▶ [Your objective]:
Tally the lines of the data below that contain the string "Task". Give the tally and nothing else.
%%
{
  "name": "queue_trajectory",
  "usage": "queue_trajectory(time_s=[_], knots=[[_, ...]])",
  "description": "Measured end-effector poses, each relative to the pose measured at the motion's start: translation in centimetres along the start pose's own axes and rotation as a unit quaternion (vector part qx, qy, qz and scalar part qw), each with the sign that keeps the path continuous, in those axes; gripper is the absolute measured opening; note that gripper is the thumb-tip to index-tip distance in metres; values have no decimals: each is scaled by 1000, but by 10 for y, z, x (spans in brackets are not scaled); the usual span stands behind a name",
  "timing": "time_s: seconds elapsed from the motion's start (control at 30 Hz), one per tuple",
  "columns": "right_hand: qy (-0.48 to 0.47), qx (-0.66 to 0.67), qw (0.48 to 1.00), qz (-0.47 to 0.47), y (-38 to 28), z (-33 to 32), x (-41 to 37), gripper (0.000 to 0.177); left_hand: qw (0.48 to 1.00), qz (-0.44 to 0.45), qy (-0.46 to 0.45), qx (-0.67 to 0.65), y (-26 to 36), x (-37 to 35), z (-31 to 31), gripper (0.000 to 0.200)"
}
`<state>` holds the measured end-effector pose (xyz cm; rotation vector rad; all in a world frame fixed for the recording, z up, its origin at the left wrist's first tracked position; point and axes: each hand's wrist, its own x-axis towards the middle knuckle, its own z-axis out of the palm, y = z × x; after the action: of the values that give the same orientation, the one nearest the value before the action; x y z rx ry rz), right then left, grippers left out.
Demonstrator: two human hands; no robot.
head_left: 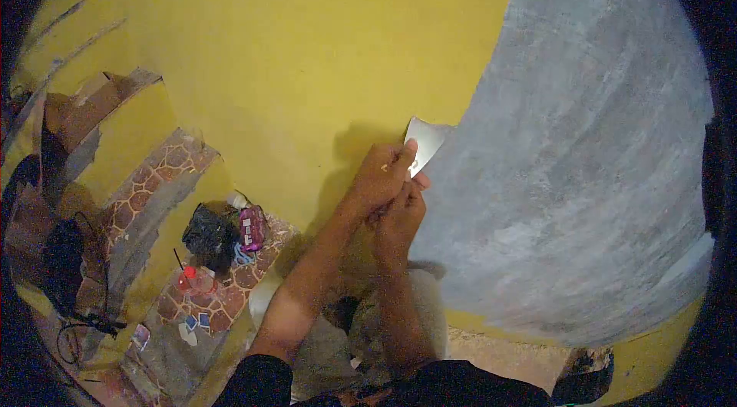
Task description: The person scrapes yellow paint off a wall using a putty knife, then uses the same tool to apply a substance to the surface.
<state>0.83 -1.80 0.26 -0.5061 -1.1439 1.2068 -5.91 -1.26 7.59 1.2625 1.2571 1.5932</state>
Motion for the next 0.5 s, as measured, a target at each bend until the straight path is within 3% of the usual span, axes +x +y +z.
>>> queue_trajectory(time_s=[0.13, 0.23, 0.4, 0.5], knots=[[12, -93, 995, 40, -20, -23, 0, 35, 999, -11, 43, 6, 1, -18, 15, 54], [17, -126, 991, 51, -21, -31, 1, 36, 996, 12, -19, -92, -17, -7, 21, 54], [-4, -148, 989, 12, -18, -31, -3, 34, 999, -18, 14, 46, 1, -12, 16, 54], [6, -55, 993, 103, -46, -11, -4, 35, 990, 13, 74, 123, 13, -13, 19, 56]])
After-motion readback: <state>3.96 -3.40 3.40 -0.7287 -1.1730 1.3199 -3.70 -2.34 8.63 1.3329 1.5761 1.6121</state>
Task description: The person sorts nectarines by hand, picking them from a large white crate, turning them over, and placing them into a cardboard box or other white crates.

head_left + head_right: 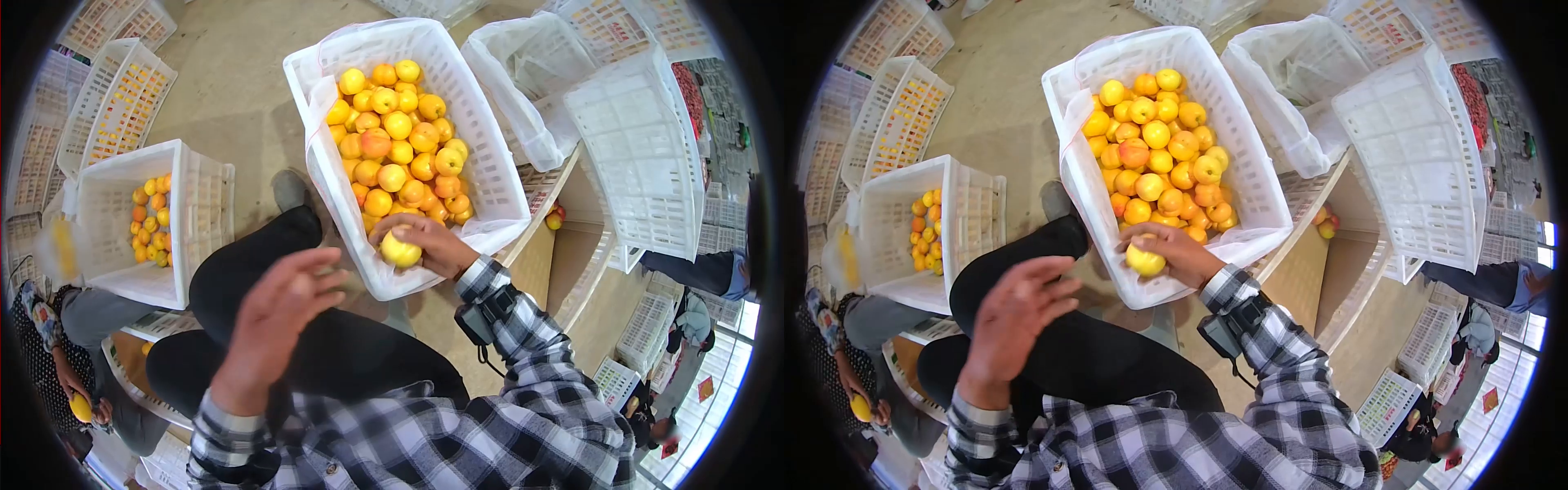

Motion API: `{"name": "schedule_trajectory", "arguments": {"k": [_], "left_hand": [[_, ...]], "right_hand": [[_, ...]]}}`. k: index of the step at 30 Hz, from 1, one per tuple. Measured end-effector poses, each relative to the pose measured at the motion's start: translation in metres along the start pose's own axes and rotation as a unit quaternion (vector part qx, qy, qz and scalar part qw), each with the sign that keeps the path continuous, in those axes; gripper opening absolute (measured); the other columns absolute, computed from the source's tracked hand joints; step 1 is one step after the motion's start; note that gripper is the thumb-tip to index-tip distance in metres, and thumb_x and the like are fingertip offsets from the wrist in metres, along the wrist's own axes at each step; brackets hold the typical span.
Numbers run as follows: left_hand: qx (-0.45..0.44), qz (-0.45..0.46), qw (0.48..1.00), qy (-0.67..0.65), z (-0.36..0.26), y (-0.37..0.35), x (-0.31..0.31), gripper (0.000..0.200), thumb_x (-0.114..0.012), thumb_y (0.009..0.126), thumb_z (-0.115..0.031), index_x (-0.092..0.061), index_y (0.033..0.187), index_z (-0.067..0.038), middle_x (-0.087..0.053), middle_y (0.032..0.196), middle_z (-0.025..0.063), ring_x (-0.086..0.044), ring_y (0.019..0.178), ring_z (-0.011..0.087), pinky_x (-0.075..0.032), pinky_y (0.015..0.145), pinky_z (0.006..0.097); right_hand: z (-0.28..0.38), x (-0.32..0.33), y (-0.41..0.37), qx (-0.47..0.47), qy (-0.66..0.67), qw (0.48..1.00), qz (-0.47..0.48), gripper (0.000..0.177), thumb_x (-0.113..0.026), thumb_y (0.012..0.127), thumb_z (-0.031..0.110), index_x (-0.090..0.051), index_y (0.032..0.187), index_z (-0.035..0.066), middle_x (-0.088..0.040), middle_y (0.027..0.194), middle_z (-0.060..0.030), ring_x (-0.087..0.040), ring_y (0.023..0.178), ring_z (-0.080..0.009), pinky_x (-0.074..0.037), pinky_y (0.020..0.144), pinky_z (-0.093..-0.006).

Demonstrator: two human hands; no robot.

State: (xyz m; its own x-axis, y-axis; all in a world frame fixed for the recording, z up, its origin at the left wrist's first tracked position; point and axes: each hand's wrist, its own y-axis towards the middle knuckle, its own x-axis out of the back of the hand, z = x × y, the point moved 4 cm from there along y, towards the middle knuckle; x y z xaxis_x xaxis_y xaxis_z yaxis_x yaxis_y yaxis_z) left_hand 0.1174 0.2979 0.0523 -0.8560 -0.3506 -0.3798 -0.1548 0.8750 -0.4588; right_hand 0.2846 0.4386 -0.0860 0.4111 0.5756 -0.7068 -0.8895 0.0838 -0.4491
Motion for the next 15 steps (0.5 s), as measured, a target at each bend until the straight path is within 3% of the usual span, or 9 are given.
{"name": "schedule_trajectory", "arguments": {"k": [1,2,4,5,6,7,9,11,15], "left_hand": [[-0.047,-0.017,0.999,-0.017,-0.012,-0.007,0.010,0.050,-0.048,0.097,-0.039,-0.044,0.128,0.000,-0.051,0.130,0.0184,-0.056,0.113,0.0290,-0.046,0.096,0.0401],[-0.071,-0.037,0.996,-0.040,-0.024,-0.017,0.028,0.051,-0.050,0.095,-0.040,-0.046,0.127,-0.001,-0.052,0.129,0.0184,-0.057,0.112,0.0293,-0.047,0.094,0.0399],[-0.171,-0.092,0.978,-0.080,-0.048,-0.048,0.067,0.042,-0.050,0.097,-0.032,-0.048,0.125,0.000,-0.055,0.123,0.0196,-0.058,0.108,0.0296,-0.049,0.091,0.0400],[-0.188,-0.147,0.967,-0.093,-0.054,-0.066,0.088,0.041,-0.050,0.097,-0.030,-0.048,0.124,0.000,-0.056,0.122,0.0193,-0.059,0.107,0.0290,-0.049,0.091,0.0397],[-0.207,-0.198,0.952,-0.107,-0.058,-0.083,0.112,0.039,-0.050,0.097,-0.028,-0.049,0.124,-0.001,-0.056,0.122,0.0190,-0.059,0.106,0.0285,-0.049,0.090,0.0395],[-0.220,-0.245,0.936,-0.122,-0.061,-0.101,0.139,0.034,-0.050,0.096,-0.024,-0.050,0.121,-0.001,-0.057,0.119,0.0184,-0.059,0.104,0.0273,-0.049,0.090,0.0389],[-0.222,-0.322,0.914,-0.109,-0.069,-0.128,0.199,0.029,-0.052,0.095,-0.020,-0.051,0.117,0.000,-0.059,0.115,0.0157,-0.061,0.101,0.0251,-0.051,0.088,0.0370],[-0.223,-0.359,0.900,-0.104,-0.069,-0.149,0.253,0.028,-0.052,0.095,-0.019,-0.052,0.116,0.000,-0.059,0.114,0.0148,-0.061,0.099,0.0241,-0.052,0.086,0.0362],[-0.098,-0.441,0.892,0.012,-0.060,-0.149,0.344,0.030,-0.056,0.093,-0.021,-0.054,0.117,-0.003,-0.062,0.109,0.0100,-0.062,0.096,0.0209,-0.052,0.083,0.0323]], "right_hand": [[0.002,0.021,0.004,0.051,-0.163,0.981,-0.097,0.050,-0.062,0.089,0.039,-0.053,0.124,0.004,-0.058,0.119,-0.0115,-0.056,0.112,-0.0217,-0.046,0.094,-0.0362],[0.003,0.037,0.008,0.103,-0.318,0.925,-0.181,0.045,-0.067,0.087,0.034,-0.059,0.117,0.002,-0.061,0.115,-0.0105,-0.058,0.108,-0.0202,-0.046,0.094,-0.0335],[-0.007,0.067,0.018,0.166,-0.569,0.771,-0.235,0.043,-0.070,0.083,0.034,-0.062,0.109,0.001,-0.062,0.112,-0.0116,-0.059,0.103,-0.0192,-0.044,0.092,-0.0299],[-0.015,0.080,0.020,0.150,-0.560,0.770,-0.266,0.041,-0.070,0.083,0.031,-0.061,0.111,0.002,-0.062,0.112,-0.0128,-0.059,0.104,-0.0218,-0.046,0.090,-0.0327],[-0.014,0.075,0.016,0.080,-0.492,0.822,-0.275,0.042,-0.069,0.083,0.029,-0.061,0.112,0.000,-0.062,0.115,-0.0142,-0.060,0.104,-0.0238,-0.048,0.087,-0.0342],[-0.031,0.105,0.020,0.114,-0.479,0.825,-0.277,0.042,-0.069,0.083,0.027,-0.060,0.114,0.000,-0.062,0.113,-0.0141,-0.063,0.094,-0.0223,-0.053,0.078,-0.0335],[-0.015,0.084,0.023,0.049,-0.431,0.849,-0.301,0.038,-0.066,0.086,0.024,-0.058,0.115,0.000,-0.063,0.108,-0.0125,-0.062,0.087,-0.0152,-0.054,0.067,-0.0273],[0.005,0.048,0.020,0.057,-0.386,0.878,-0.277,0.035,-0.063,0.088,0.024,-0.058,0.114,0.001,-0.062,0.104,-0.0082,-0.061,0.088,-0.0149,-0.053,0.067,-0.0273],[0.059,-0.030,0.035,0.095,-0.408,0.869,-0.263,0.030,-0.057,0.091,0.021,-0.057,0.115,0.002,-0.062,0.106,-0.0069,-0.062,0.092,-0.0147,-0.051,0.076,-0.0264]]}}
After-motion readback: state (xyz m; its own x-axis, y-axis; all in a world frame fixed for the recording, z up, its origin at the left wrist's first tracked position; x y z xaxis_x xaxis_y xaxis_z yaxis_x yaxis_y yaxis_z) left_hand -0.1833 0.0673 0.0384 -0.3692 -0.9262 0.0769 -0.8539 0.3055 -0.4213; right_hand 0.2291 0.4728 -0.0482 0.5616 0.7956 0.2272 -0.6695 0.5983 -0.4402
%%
▶ [Solution]:
2